Every nation has a Genesis story—a story about its origins. This story plays an important role in national identity—the collective sentiment of being a people. Often, this story extends to antiquity. Think of the Hellenic origins of modern Greece, for example. America, too, has a creation story, but it’s tied up with the next book in the Old Testament, the book of Exodus.
So says Stephen Prothero, author of the provocative American Bible we’re discussing this week. According to Prothero, “… the Exodus story may be the American story—the narrative Americans tell themselves to make sense of their history, identity, and destiny.” As described yesterday, Prothero’s American Bible is a set of secular texts organized according to the Christian Bible.
Why would Prothero put Exodus first in the creation story? Because the founding of the nation is a story of escape from bondage. “As a country we have our Egypt (England) and our Zion (the New World). We have put ourselves up for adoption as God’s chosen people and rechristened our nation as the ‘God’s New Israel,’ with its own special covenant to follow and destiny to fulfill.”

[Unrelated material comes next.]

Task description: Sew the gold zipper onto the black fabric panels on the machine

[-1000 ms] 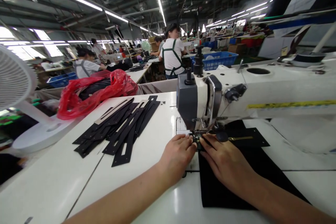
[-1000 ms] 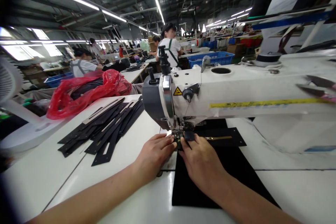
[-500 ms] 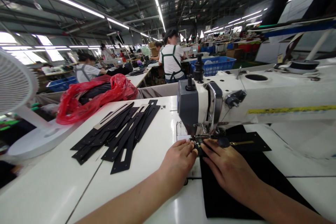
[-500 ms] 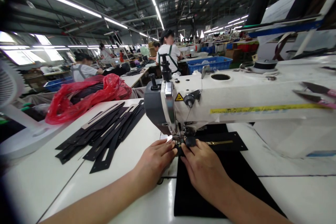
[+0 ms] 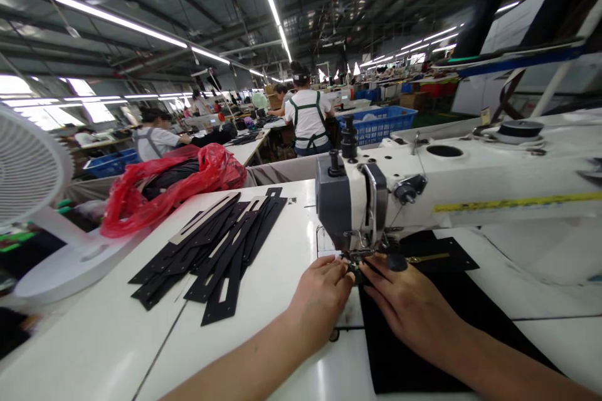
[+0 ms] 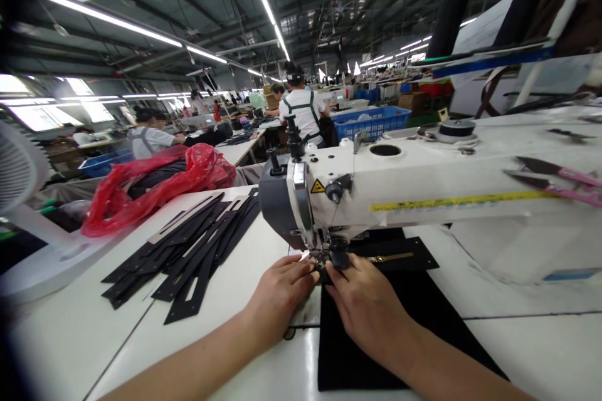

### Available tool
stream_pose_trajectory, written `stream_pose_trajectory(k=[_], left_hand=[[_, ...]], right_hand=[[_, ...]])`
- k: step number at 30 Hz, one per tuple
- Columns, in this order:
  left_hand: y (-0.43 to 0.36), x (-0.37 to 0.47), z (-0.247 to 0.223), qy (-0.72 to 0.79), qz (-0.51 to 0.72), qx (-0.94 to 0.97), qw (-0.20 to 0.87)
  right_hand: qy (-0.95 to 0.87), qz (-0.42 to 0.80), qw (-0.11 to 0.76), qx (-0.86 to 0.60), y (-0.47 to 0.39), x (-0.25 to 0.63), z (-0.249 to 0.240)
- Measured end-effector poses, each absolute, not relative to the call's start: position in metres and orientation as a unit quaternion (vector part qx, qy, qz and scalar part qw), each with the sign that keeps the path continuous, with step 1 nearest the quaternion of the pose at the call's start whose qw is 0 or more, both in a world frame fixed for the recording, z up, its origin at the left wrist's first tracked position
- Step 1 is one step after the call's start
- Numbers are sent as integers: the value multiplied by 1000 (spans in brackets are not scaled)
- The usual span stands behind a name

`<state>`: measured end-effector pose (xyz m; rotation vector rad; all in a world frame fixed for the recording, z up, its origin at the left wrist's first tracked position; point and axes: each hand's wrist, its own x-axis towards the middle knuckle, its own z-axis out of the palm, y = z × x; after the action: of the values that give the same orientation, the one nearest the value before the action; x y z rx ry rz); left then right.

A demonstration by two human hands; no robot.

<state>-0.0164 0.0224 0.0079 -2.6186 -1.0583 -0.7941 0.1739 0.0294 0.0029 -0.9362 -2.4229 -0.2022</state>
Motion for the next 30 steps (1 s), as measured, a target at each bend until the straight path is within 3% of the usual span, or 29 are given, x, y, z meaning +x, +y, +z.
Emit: stream_pose_trajectory(k=[12,30], left_hand=[[28,-19,6,-367,-270,-886,86],[33,-22,7,-375,-265,-886,67]], right_hand=[[-899,-69,229,-366,35,172,0],[-895,-44,244,-371,36,172,5]])
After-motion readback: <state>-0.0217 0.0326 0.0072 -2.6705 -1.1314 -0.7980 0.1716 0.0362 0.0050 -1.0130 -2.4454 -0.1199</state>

Exodus also is an ideal myth of American Genesis, Prothero argues, because the basic story is so adaptable to so many different groups of people throughout our history. In the Revolutionary War era, Britain was Egypt—but Prothero writes: “The identities of Egypt, Pharoah, and the promised land have also shifted dramatically over time. … African-American slaves saw the South as Egypt and looked for deliverance to a promised land in the North or Canada.”
There’s much more to Prothero’s analysis of Exodus, but you get the idea. And, that’s not the only Genesis text in his American Bible. After Exodus, Prothero includes “A Model of Christian Charity” by John Winthrop (1630). The imagery of “a city upon a hill” has echoed throughout American history. It’s a call to America’s moral destiny, as we’ve discussed before.

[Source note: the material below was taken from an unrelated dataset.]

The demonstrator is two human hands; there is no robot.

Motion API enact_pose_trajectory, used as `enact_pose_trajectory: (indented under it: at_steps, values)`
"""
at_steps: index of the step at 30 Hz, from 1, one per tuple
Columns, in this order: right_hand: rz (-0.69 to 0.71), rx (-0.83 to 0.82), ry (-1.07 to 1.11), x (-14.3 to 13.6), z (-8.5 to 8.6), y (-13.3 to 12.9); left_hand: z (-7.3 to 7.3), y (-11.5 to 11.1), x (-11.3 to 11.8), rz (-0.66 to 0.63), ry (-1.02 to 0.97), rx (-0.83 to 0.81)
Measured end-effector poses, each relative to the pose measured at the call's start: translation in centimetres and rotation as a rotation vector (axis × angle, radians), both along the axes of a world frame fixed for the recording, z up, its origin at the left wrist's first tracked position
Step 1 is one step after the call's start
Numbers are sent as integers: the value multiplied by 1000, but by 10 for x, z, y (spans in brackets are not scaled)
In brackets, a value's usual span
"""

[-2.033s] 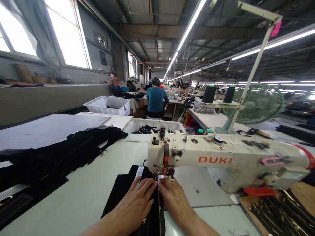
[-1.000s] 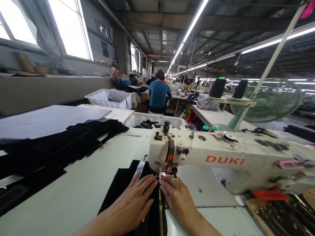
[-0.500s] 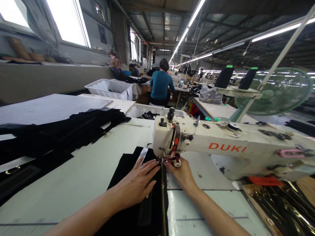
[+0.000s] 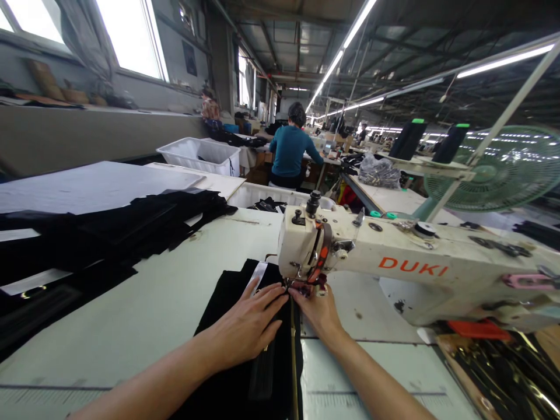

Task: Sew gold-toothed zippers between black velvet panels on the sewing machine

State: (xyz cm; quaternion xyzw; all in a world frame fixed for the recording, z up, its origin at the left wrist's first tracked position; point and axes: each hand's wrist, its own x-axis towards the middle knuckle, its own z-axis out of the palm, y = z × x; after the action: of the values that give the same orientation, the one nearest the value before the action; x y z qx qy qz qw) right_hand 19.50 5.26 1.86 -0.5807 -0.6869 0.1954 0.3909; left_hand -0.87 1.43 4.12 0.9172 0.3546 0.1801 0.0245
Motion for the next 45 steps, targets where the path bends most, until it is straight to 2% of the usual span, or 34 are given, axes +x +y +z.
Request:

The third book is Thomas Paine’s “Common Sense” (1776), followed by the Declaration of Independence (1776). The last book in Genesis is Noah Webster’s “The Blue-Back Speller” (1783-). This last one might seem odd. But, as Prothero points out, it was one of the most popular books in America and it successfully defined an American language different from the language of “Egypt” (England).
What do you think of the collection of texts in Prothero’s “Genesis”?
What would you add or take away?
Do you agree with Prothero’s idea that we, in effect, share an American Bible?